Unfortunately she constantly got mixed up between the words ‘was’ and ‘saw’ and
because of this she was not allowed to have a reading book. I pointed out to
her teacher that when she read those words in a book she never got
confused. The sentence, “she saw Roger
Redhat in the park” would never be read as, “she was Roger Redhat in the park”
– that would not make sense, but the teacher refused to give her the book until
she “had sorted the words out”. This experience started my own particular
journey into understanding the process of learning to read.
The
reader who is reading the text is important, the author who is writing the text
is important. The author has an intended meaning that the reader needs to
construct for him or herself. The background knowledge and beliefs of the
reader is important as the reader brings these to the meaning-making process.
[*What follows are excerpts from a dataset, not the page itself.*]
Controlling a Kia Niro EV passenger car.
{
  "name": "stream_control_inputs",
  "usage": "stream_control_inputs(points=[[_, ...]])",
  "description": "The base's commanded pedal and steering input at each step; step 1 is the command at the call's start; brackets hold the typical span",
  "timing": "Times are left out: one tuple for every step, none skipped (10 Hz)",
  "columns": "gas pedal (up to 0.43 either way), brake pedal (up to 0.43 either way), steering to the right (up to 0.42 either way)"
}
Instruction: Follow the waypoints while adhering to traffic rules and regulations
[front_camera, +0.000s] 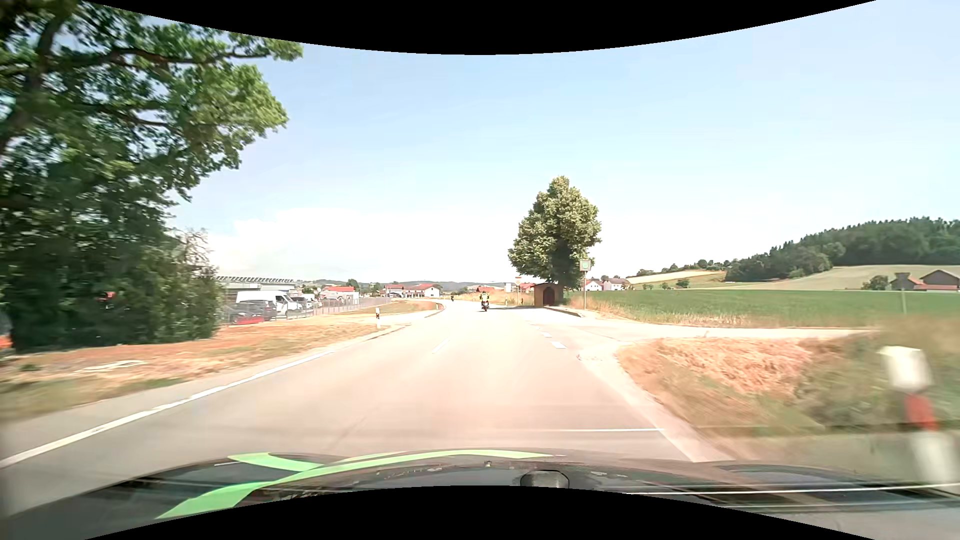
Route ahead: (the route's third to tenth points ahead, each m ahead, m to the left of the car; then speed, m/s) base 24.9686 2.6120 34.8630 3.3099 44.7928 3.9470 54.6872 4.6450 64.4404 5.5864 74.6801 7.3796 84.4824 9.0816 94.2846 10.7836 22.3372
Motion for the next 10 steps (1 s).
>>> stream_control_inputs(points=[[0.059,0.000,-0.009],[0.059,0.000,-0.010],[0.098,0.000,-0.010],[0.118,0.000,-0.011],[0.130,0.000,-0.011],[0.157,0.000,-0.012],[0.169,0.000,-0.012],[0.169,0.000,-0.013],[0.169,0.000,-0.013],[0.169,0.000,-0.013]])
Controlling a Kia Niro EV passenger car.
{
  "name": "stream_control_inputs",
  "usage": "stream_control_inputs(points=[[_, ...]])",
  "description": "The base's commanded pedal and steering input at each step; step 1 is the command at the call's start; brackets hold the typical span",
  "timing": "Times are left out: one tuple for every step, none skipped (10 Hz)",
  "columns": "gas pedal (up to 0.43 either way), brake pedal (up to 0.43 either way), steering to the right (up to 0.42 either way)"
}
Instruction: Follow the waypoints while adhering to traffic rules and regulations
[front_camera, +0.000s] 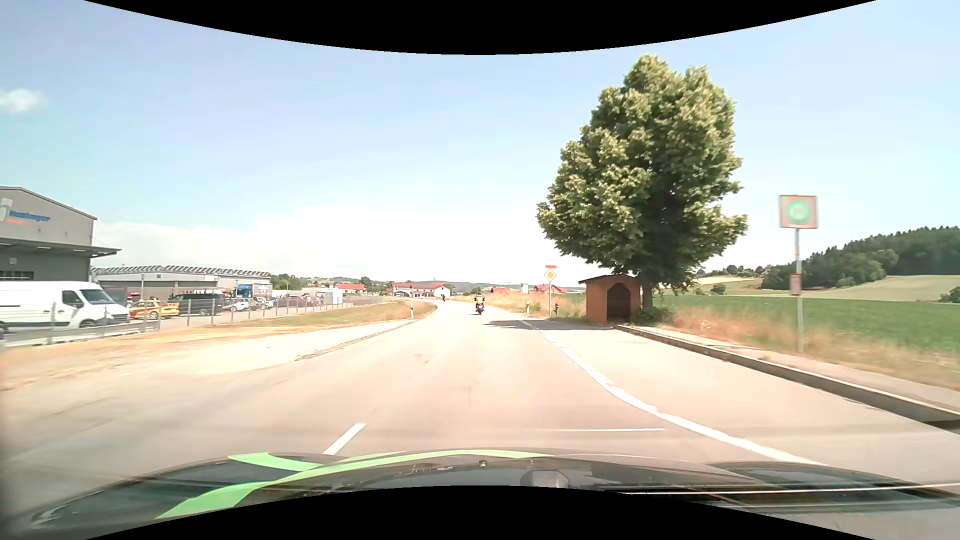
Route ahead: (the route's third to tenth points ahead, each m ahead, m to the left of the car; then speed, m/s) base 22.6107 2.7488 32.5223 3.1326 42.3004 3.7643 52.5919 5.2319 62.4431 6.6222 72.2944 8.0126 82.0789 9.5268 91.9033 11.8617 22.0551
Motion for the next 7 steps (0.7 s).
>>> stream_control_inputs(points=[[0.157,0.000,-0.013],[0.130,0.000,-0.014],[0.130,0.000,-0.014],[0.138,0.000,-0.014],[0.157,0.000,-0.014],[0.169,0.000,-0.014],[0.177,0.000,-0.014]])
Of course letter-sound relationships are not ignored, but they represent just
one of a number of cognitive resources deployed in the task of creating meaning
from an author’s text. Compared to other resources, though, such as knowledge
of syntax, semantics and text genre, letter-sound relationships are relatively
inefficient in leading the reader to meaning. What I have found most successful
of all when teaching children to read is when they have the opportunity to
learn to read by reading stories they have created themselves.
I
have been working with schools on a project, known as the Storytelling Curriculum. Using this
approach children dictate their own stories to an adult who transcribes the
stories and reads them back to the children. Children then read their stories
to the class. The key to success here is that the children understand what they
are reading; it is their words, their meanings and their chosen genre they have
used to create their own stories. From reading their own stories to the class
they quickly move on to reading the stories of their friends and from this to
books. In fact, as shown in the research that we carried out, the children’s
progress in reading over one year was far more than that expected or achieved
in schools following a phonics approach (Lyle & Bolt, 2013). The child who
is reading his or her own story to the class has created the story to convey
meaning to themselves and to others and in reading the story is concerned to
make meaning for the listeners. As proponents of what was called a whole
language approach to reading powerfully argued, reading is a purposeful act of meaning construction. Reading is not
merely learning how to decode words.
There
is a vast amount of research that supports a pedagogy of reading that
emphasizes meaning construction over decoding, however the current government
policy ignores this in its quest to put phonics centre-stage. As I have
attempted to show above, the sheer number of English words whose spellings
either violate, or render excessively complex, the supposed rules of
letter-sound regularity make phonics an extremely complex approach to reading
that is guaranteed to confuse teachers, let alone their pupils. To rely on phonics
for the correct identification of a word is like relying on touch to tell the
difference between two different types of potato.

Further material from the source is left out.